We think it is high enough.

When buying or selling a beast the usual thing is to split the difference. Will the Minister not split the difference in this case?

We not only think it, but we are sure of it. One of the reasons for deciding on this method, and it is a very excellent reason, is that, for many years, with building costs increasing, there was, from time to time, a demand that the limit should be raised. We know that every time you raise the limit it is the builder who, as Deputy Sweetman said, is a very useful citizen in regard to this business, who usually comes forward, putting on the pressure to raise the limit. But, in raising the limit, if you are satisfied that building costs warrant it, you naturally raise it very carefully, because you are afraid that, in a situation where there is a demand for houses, advantage could, in certain circumstances, be taken of your raising it to increase the cost of the house to the purchaser. That might mean that no sooner have you raised it than, if the upper tendency in prices were to continue, they should be back again asking for a further increase.

That is how I found things when I arrived in the Department of Local Government. It was only after a considerable discussion with my officials that we finally said: "Would it not be better, since the Small Dwellings (Acquisition) Acts were intended to serve certain classes that could not be described as poor or as well-off, that we should decide upon a figure—the figure we decided upon is the figure here—and say to the local authorities: "You can advance that sum of money and that will cover the type of person which it was intended by the Acts to cover." If there are people outside that class who want to build more expensive houses there is no reason why we should push up the limits to cater for them, but if the local authorities are satisfied—and the local authorities are free to refuse or accept an application for an advance— that it is a case where an advance should be made they may say to the individual: "You can build a house costing £2,500 or £3,000, but so far as advances are concerned, we will only give £1,800."
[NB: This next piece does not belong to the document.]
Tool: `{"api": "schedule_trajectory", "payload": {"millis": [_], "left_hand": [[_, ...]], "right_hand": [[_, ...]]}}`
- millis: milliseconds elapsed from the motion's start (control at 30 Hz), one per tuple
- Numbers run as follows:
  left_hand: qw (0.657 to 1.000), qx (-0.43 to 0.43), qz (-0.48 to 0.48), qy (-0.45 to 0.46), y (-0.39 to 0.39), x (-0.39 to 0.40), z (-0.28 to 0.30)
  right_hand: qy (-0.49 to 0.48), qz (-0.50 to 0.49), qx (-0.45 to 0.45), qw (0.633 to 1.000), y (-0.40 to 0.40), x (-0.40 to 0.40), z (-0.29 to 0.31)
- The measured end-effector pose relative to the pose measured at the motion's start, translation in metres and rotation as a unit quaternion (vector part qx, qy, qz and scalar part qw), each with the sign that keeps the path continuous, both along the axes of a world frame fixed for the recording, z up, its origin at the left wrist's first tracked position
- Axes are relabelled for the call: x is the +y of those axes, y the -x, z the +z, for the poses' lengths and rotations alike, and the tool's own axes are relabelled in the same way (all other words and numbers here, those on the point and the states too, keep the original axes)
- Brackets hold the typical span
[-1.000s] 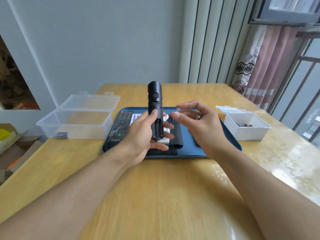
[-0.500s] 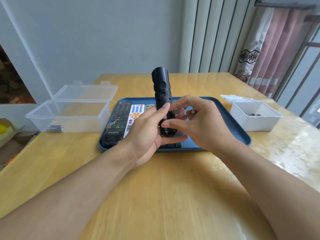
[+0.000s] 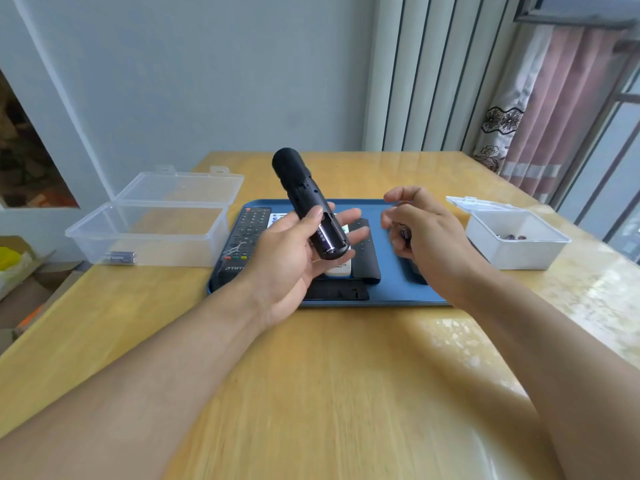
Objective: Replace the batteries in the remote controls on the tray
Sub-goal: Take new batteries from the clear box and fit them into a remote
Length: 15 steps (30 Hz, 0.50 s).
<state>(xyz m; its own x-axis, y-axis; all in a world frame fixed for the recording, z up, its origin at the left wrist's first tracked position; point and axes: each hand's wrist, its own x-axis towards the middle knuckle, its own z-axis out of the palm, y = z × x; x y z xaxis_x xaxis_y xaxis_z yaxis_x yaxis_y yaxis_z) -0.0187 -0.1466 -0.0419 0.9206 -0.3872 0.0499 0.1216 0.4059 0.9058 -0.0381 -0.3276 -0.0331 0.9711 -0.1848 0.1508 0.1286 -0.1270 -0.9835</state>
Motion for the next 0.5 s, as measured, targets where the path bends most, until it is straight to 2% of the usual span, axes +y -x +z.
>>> {"api": "schedule_trajectory", "payload": {"millis": [100, 167, 400, 500], "left_hand": [[0.998, -0.033, 0.034, -0.033, -0.0029, 0.0013, -0.0016], [0.997, -0.037, 0.058, -0.023, -0.0042, 0.0031, -0.0025], [0.991, -0.006, 0.135, 0.000, -0.0079, 0.0045, -0.0073], [0.990, -0.006, 0.142, 0.001, -0.0078, 0.0039, -0.0078]], "right_hand": [[0.001, 0.023, 0.003, 1.000, -0.0018, 0.0012, -0.0024], [0.011, 0.045, -0.010, 0.999, -0.0008, 0.0027, -0.0036], [0.077, 0.065, -0.013, 0.995, -0.0014, -0.0030, -0.0090], [0.138, 0.061, -0.074, 0.986, -0.0005, 0.0019, -0.0089]]}}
That brought you the very awkward situation which I have described, where building costs were continuing to rise, where there was a continual urge on the part of those building houses to raise the valuation limit, and where there was an anxiety on our part not to raise it in any way which might tempt any person unnecessarily to force up the price of houses. We did not want to curtail their activities or to tempt them or anybody else still further to increase the price of houses. It was hard to arrive at and to maintain a valuation that will result in achieving these two aims. In fact, I imagine it is impossible to achieve these two aims. It is because of that I am satisfied, after discussion and examination with the people who have been administering these Acts for a very long time, that this is the best solution, and that it meets in a fairly reasonable way the people for whom the Acts were originally designed.

What is the floor space required for a loan?

The by-laws provide something in the neighbourhood of 850 square feet for the maximum loan.

Amendment, by leave, withdrawn.
Section put and agreed to.
Schedule and Title agreed to.
Bill reported with amendments.

When is it proposed to take the next stage?

Next Thursday?

I suggest that the Minister should leave it until Tuesday week next.

It is not that I want to rush it, but the fact is that when this Bill becomes an Act it will have to go down to local bodies and they will have to adopt the scheme in substitution for Section 7. I suppose a week does not make a great difference, but I have been held up for a long time, not by the House but by other forces and factors over which I have no control. There has been so much delay already that I am anxious to get the Bill as soon as possible. That is why I ask for it next week.

I am anxious to read carefully some of the remarks made by the Minister on some amendments in the course of the debate on the Committee Stage, before I frame any amendment. I am afraid that the Official Report will not be available. If we take the Report Stage on Tuesday week next, we will undertake to give the Minister the Final Stage the same day.

That might do.

Report Stage ordered for Tuesday, 1st July, 1952.